== EXTRACTED ENTRIES ==
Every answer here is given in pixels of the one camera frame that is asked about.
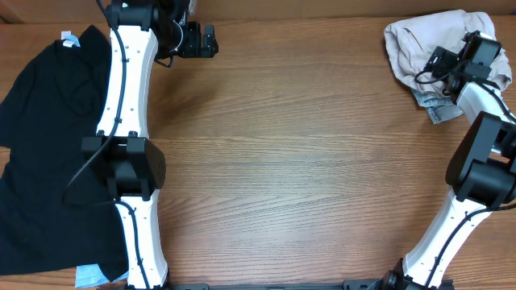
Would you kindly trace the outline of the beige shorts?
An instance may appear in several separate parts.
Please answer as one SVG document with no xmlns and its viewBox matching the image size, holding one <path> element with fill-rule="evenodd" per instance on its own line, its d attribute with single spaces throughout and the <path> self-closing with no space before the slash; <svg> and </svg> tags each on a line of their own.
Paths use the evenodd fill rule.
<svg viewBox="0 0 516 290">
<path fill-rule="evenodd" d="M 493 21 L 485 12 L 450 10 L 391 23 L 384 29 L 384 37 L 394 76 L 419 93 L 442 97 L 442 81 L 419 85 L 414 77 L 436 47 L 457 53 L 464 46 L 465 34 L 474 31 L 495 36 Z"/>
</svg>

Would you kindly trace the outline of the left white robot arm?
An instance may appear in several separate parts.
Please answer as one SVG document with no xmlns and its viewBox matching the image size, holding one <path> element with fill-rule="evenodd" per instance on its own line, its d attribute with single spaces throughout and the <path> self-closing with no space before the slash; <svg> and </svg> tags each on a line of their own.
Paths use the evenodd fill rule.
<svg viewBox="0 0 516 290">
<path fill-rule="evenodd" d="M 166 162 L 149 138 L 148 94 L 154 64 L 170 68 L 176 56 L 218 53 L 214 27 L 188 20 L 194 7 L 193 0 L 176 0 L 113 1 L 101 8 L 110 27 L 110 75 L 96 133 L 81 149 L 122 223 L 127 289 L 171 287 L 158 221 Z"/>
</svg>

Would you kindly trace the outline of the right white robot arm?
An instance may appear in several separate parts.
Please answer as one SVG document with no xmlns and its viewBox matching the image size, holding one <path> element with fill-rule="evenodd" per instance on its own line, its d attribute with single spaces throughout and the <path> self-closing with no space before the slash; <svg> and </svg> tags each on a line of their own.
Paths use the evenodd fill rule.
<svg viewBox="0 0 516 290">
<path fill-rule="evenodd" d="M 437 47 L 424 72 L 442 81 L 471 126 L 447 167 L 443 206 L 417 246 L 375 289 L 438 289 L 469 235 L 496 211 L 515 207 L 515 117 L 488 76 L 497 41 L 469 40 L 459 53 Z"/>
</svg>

==

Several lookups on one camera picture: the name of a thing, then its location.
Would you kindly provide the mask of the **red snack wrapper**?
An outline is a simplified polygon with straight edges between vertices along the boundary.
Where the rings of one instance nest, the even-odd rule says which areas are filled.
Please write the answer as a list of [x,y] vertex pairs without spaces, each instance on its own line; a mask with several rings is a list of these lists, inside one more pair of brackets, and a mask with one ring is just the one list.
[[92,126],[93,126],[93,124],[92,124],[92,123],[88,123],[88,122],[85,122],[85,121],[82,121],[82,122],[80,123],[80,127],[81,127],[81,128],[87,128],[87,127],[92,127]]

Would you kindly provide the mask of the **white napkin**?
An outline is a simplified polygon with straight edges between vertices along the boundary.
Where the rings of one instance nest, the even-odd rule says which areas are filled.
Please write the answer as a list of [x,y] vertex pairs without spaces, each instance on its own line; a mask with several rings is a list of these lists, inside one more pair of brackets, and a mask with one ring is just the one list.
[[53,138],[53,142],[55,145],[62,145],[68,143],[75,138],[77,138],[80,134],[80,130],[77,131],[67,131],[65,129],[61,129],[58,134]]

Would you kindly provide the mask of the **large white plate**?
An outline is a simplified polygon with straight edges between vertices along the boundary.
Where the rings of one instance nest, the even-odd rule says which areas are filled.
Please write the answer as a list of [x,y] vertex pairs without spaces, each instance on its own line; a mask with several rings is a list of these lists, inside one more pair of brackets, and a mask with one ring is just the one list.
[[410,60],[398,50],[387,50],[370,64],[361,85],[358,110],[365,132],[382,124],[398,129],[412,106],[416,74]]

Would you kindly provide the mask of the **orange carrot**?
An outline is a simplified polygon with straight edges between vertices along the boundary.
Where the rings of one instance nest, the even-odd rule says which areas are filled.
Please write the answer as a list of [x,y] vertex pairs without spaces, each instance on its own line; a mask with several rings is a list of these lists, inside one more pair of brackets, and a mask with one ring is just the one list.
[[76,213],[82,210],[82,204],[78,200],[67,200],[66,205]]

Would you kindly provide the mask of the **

---

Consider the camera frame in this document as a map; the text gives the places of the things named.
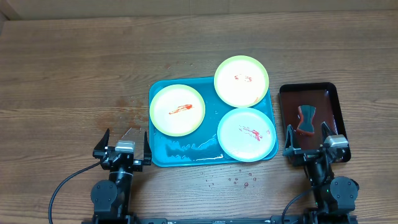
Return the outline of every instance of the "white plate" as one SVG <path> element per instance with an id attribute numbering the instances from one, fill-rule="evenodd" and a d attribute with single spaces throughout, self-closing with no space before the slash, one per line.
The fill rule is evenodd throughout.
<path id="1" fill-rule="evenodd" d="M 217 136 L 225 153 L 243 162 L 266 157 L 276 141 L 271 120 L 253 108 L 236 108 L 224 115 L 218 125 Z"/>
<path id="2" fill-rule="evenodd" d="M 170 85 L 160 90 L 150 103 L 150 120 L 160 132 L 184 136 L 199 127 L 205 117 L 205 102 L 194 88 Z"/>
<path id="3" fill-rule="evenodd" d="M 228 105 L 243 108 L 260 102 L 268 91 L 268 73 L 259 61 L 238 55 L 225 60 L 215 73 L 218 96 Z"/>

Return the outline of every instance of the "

== WHAT IS NEEDED ==
Please go through the data and copy each line containing the word "robot".

== SOLUTION FOR THIS EXERCISE ==
Would you kindly trace the outline of the left white robot arm?
Would you kindly trace the outline of the right white robot arm?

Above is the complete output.